- Episode no.: Season 1 Episode 13
- Directed by: Arthur Hiller
- Written by: William Sackheim
- Cinematography by: Ray Cory
- Original air date: December 27, 1956

Guest appearances
- Everett Sloane as Col. John Templeton; John Derek at Lt. Norman Tucker; Gene Evans as Sgt. Maddox;

Episode chronology
| ← Previous "The Family Nobody Wanted" | Next → "Snowshoes: A Comedy of People and Horses" |

= Massacre at Sand Creek =

"Massacre at Sand Creek" is an American television film broadcast on December 27, 1956, as part of the CBS television series, Playhouse 90. It is the thirteenth episode of the first season.

==Plot==
The film tells the story of the Sand Creek massacre, an 1864 massacre of Cheyenne and Arapaho people by the U.S. Army during the American Indian Wars.

==Production==
Arthur Hiller was the director in his first production for Playhouse 90. William Sackheim was the producer and also wrote the teleplay. Ray Cory was the director of photography, and Henry Batista was the editor. The film was produced by Screen Gems for Playhouse 90. It was the third Playhouse 90 film produced by Screen Gems.

Steve Drumm, a Blackfoot Indian, served as the makeup and hair expert for the actors playing the parts of the Indians. He was in charge of ensuring the use of authentic haircuts, applying war paint, and overseeing scalpings.

The production used approximately 75 horses.
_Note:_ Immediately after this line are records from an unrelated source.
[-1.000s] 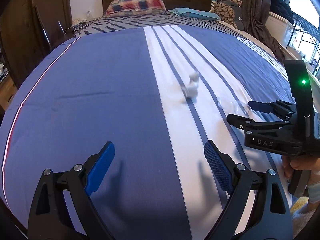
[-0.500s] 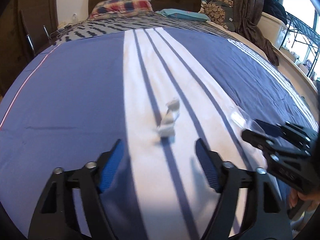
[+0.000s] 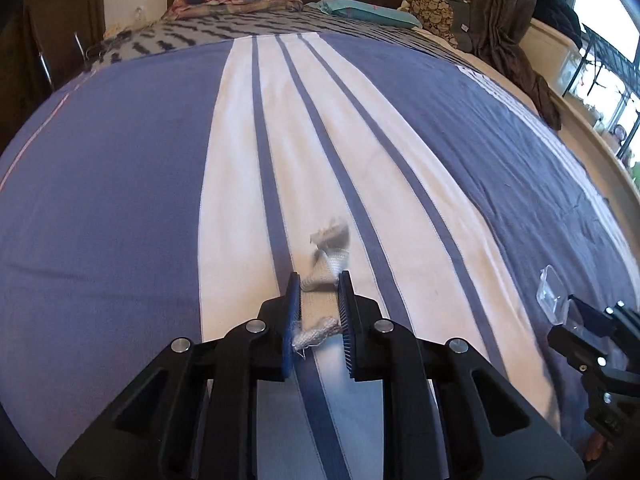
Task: Collect trash
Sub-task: 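Grasp the white tissue with the left tool, then carry the plastic box and tissue down to the bin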
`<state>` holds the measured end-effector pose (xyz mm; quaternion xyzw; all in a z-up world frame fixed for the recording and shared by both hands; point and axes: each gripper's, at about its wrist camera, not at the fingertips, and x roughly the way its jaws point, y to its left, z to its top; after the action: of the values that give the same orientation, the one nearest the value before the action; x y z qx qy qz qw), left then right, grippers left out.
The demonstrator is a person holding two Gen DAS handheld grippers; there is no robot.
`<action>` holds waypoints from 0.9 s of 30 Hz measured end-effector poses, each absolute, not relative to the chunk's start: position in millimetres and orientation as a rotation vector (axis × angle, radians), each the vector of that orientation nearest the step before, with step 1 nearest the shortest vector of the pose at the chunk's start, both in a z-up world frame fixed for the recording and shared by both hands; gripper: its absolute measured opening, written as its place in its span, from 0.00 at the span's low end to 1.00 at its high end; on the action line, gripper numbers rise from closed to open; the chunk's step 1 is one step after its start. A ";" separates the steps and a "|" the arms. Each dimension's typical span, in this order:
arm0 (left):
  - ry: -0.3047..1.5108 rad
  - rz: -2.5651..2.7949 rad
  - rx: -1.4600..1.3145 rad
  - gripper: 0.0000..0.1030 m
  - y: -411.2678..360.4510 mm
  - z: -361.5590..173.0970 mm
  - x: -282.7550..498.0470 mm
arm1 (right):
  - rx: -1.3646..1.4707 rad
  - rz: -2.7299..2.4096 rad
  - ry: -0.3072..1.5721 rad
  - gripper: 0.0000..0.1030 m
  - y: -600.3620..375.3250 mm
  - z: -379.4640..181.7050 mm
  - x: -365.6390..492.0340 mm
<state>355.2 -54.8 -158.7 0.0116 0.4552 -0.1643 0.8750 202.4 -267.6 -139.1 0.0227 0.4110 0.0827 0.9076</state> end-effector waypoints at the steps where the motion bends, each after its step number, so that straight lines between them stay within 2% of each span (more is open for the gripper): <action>1: 0.951 -0.343 0.030 0.17 -53.8 -158.1 350.6 | 0.049 0.170 0.848 0.37 -268.6 -139.2 199.4; 27: 0.784 -0.469 0.063 0.17 -48.3 -98.2 99.9 | 0.095 0.219 0.764 0.37 -255.5 -108.0 21.9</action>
<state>99.9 -48.3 -98.2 0.0306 0.3782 -0.2266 0.8970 21.9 -255.5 -108.0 0.0464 0.3719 0.1066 0.9210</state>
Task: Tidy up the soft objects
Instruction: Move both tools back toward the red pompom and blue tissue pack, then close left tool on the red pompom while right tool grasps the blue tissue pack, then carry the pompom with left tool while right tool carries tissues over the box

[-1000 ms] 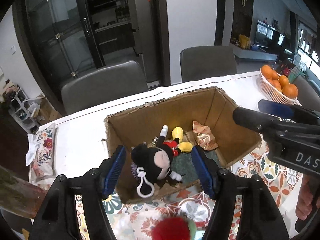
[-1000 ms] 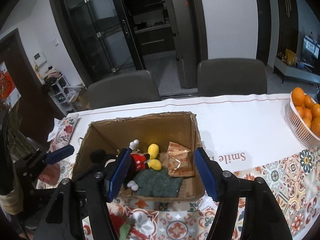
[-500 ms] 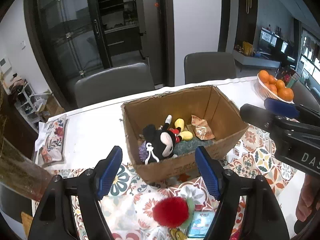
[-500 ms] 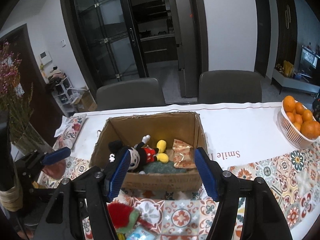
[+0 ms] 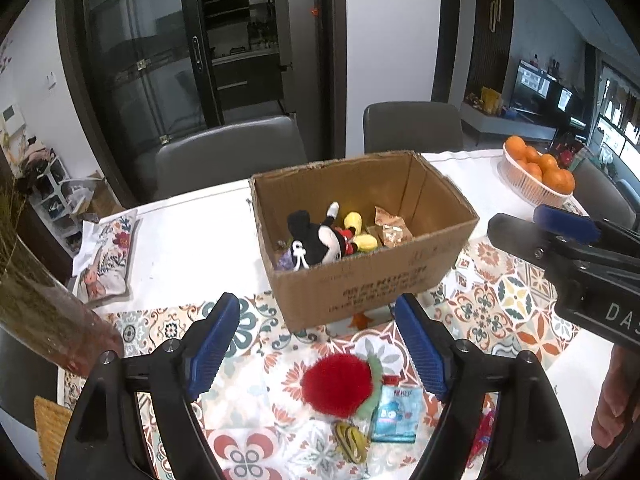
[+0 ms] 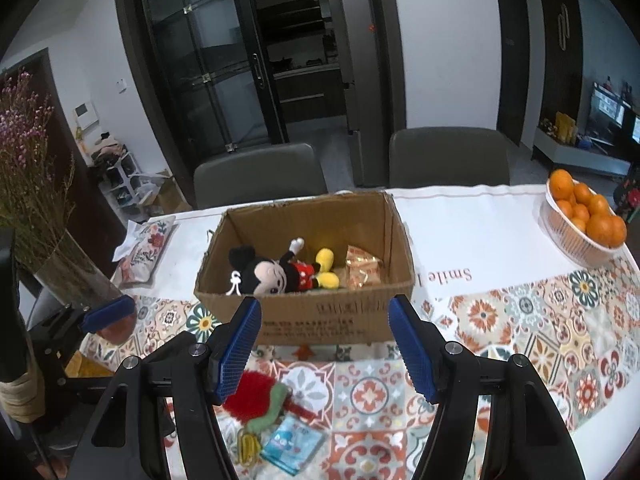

Actor John Derek emphasized the importance of the horses: "Any western star is only as good as his horse. Put a dashing hero on a drooping, plodding horse and even the most cityfied youngster would pelt the television screen . . . A spirited, prancing hunk of horseflesh is as necessary as the camera."

==Reception==
Donald Kirkley in The Baltimore Sun criticized the film for its historical "changes and inventions." In addition to changing the villain's name from John Chivington to Templeton, Kirkley noted that the production radically altered the details of the massacre as well as the motive. The real Chivington, wrote Kirkley, was a former minister motivated by a fervent belief that Indians "were no better than wild beasts, to be exterminated when found." The script changed the fictional Templeton's motive to one of personal ambition.

FilmInk wrote "Derek plays a decent lieutenant who winds up blamed for the whole thing; once more, he’s effective as a weak and passive person."